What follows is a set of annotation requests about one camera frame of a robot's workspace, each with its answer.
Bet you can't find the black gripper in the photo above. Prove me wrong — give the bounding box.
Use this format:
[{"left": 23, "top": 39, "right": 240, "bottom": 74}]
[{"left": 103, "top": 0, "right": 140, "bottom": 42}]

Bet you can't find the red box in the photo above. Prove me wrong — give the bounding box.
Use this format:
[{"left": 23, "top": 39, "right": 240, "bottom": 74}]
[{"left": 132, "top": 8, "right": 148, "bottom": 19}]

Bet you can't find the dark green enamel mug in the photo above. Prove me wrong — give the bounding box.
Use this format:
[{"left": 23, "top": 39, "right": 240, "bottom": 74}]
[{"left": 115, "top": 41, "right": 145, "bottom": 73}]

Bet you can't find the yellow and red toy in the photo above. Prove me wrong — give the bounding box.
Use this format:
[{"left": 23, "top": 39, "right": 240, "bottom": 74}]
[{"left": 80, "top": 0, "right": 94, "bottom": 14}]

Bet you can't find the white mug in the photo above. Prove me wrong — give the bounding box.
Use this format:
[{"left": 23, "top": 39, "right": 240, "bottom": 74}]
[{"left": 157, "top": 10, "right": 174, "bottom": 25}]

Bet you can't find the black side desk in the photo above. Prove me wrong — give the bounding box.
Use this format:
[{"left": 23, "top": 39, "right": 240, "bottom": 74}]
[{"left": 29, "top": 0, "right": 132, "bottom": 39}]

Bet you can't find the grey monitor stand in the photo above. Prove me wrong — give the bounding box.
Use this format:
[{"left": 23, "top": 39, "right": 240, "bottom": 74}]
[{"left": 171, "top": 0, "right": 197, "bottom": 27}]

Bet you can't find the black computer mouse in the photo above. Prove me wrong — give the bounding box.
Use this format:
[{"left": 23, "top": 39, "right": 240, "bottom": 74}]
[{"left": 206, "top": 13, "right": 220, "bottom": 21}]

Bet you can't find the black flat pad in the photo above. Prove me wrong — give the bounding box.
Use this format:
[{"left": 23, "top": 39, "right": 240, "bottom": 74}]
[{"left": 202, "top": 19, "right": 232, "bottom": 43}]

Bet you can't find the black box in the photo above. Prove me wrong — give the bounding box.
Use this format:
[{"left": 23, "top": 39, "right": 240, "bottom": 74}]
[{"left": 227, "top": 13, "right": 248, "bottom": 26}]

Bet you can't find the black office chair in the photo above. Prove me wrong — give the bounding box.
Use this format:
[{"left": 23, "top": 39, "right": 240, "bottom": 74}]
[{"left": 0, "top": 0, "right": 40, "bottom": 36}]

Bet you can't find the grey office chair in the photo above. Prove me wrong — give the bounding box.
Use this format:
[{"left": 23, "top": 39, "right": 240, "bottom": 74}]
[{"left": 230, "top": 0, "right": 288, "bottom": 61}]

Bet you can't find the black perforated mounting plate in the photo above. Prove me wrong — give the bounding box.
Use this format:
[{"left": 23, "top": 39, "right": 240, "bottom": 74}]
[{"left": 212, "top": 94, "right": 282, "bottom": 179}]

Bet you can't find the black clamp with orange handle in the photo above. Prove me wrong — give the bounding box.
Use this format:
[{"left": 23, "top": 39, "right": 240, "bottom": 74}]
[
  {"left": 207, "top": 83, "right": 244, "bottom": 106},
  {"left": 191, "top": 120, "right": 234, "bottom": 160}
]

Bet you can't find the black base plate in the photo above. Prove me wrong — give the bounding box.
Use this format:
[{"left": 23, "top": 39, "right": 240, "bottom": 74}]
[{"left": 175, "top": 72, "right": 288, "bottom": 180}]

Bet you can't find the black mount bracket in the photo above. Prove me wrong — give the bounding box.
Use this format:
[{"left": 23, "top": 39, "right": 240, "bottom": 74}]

---------------

* **Assignment**:
Each entry in the listing is to be copied exactly.

* **Result**:
What follows is a set of annotation requests about one camera frame of a robot's workspace, each with its answer.
Bet you can't find the black gripper in the photo above. Prove me wrong — give the bounding box.
Use this format:
[{"left": 23, "top": 39, "right": 240, "bottom": 74}]
[{"left": 103, "top": 0, "right": 140, "bottom": 42}]

Bet you can't find the red box in the photo above. Prove me wrong — give the bounding box.
Use this format:
[{"left": 23, "top": 39, "right": 240, "bottom": 74}]
[{"left": 132, "top": 8, "right": 148, "bottom": 19}]

Bet you can't find the dark green enamel mug in the photo above. Prove me wrong — give the bounding box.
Use this format:
[{"left": 23, "top": 39, "right": 240, "bottom": 74}]
[{"left": 115, "top": 41, "right": 145, "bottom": 73}]

Bet you can't find the yellow and red toy in the photo above. Prove me wrong — give the bounding box.
Use this format:
[{"left": 23, "top": 39, "right": 240, "bottom": 74}]
[{"left": 80, "top": 0, "right": 94, "bottom": 14}]

Bet you can't find the white mug in the photo above. Prove me wrong — give the bounding box.
Use this format:
[{"left": 23, "top": 39, "right": 240, "bottom": 74}]
[{"left": 157, "top": 10, "right": 174, "bottom": 25}]

Bet you can't find the black side desk in the photo above. Prove me wrong — give the bounding box.
Use this format:
[{"left": 23, "top": 39, "right": 240, "bottom": 74}]
[{"left": 29, "top": 0, "right": 132, "bottom": 39}]

Bet you can't find the grey monitor stand in the photo above. Prove me wrong — give the bounding box.
Use this format:
[{"left": 23, "top": 39, "right": 240, "bottom": 74}]
[{"left": 171, "top": 0, "right": 197, "bottom": 27}]

Bet you can't find the black computer mouse in the photo above. Prove me wrong — give the bounding box.
Use this format:
[{"left": 23, "top": 39, "right": 240, "bottom": 74}]
[{"left": 206, "top": 13, "right": 220, "bottom": 21}]

Bet you can't find the black flat pad in the photo above. Prove me wrong — give the bounding box.
Use this format:
[{"left": 23, "top": 39, "right": 240, "bottom": 74}]
[{"left": 202, "top": 19, "right": 232, "bottom": 43}]

Bet you can't find the black box in the photo above. Prove me wrong — give the bounding box.
Use this format:
[{"left": 23, "top": 39, "right": 240, "bottom": 74}]
[{"left": 227, "top": 13, "right": 248, "bottom": 26}]

Bet you can't find the black office chair in the photo above. Prove me wrong — give the bounding box.
Use this format:
[{"left": 23, "top": 39, "right": 240, "bottom": 74}]
[{"left": 0, "top": 0, "right": 40, "bottom": 36}]

Bet you can't find the grey office chair in the photo above. Prove me wrong — give the bounding box.
Use this format:
[{"left": 23, "top": 39, "right": 240, "bottom": 74}]
[{"left": 230, "top": 0, "right": 288, "bottom": 61}]

Bet you can't find the black perforated mounting plate in the photo above. Prove me wrong — give the bounding box.
Use this format:
[{"left": 23, "top": 39, "right": 240, "bottom": 74}]
[{"left": 212, "top": 94, "right": 282, "bottom": 179}]

Bet you can't find the black clamp with orange handle in the photo above. Prove me wrong — give the bounding box.
Use this format:
[{"left": 23, "top": 39, "right": 240, "bottom": 74}]
[
  {"left": 207, "top": 83, "right": 244, "bottom": 106},
  {"left": 191, "top": 120, "right": 234, "bottom": 160}
]

Bet you can't find the black base plate in the photo above. Prove me wrong — give the bounding box.
Use this format:
[{"left": 23, "top": 39, "right": 240, "bottom": 74}]
[{"left": 175, "top": 72, "right": 288, "bottom": 180}]

Bet you can't find the black mount bracket in the photo above. Prove me wrong — give the bounding box.
Use this format:
[{"left": 23, "top": 39, "right": 240, "bottom": 74}]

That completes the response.